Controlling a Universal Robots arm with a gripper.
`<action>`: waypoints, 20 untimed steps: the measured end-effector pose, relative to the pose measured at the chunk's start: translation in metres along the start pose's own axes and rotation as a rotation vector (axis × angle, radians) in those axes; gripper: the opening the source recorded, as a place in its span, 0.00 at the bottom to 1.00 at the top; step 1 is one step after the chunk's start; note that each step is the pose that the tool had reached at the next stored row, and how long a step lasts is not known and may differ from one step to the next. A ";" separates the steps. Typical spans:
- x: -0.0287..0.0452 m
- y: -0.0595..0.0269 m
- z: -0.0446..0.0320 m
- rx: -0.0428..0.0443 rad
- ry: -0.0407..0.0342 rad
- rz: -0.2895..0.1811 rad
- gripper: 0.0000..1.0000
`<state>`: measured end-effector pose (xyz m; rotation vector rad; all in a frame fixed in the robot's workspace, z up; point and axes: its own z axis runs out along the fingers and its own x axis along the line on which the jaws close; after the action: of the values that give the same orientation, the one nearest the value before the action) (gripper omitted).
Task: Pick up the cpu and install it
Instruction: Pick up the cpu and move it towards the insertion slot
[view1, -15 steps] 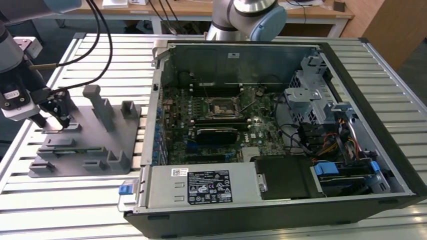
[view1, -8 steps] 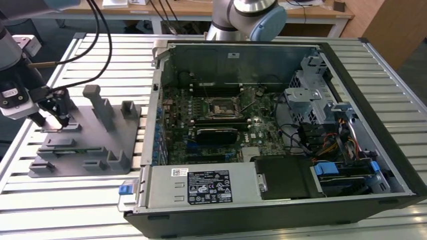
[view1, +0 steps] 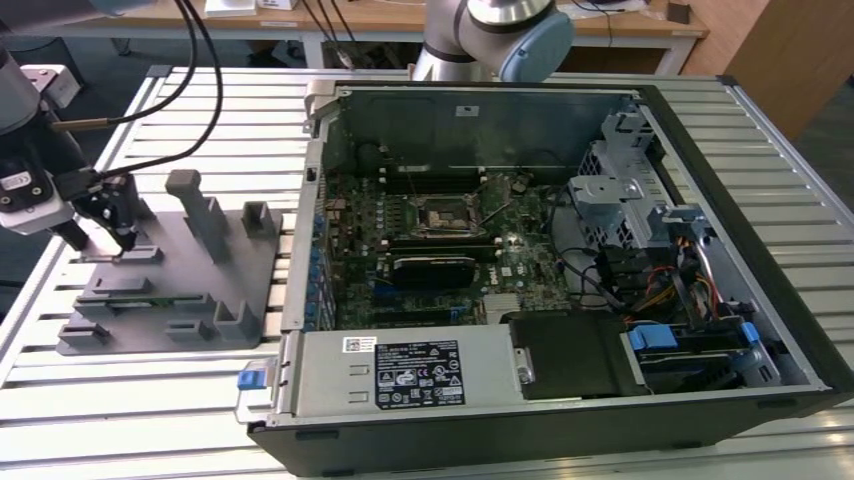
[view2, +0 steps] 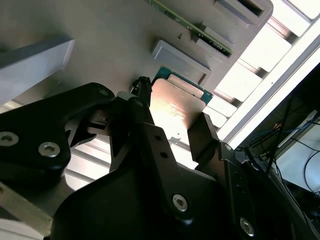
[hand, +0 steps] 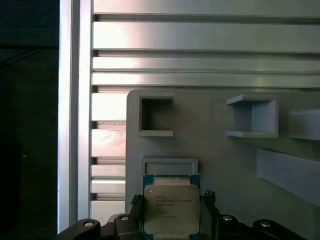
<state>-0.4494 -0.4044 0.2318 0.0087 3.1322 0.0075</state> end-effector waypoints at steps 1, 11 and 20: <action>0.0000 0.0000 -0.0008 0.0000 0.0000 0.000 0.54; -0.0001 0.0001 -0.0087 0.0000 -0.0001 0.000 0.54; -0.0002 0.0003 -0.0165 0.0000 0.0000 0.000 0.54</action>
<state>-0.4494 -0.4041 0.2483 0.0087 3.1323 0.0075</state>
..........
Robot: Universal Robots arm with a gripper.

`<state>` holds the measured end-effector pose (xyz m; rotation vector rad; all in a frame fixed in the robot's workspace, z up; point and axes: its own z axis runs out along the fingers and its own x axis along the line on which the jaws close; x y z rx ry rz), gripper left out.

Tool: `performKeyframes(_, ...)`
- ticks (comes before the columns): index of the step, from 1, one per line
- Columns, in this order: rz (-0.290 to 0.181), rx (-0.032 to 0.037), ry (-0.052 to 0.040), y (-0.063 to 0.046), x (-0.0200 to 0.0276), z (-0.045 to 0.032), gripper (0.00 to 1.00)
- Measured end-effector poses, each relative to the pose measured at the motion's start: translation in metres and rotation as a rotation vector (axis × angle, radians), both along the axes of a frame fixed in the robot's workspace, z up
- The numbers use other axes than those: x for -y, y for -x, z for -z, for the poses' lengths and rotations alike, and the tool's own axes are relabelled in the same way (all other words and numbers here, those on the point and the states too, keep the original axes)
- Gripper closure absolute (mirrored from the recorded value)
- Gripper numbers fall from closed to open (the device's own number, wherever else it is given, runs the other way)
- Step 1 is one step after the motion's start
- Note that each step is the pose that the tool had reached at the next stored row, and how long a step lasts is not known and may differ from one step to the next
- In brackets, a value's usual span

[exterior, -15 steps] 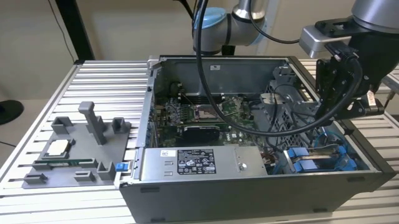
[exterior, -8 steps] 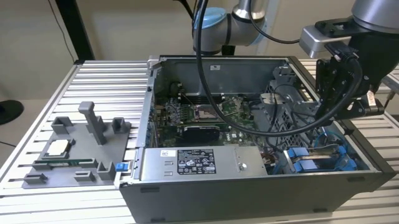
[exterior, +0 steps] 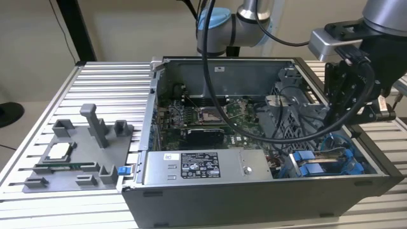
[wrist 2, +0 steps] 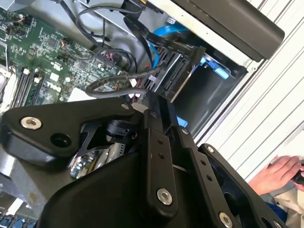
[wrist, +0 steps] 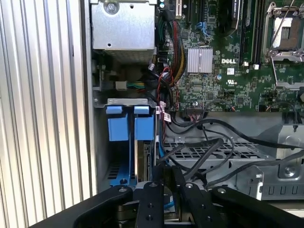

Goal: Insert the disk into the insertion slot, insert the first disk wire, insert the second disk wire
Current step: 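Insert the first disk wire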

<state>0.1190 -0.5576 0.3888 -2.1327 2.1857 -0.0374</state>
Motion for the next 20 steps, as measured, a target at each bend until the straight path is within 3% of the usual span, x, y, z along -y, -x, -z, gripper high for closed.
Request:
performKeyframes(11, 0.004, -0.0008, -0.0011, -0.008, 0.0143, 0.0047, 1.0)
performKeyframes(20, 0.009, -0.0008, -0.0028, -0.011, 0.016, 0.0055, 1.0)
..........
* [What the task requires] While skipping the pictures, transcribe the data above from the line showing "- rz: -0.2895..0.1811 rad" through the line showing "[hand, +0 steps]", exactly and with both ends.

* [Reply to the task]
- rz: -0.2895..0.1811 rad
- gripper: 0.0000..1.0000
`<state>`: measured end-effector pose (xyz m; rotation vector rad; all in a frame fixed in the robot's workspace, z up; point and axes: its own z axis runs out along the fingers and its own x axis along the line on which the jaws close; after the action: of the values that give the same orientation, the one nearest the value before the action) (gripper omitted).
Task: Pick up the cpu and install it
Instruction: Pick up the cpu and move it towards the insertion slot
[view1, -15 steps] 
[view1, -8 steps] 
[view1, +0 steps] 
[view2, +0 steps] 
[hand, +0 steps] 

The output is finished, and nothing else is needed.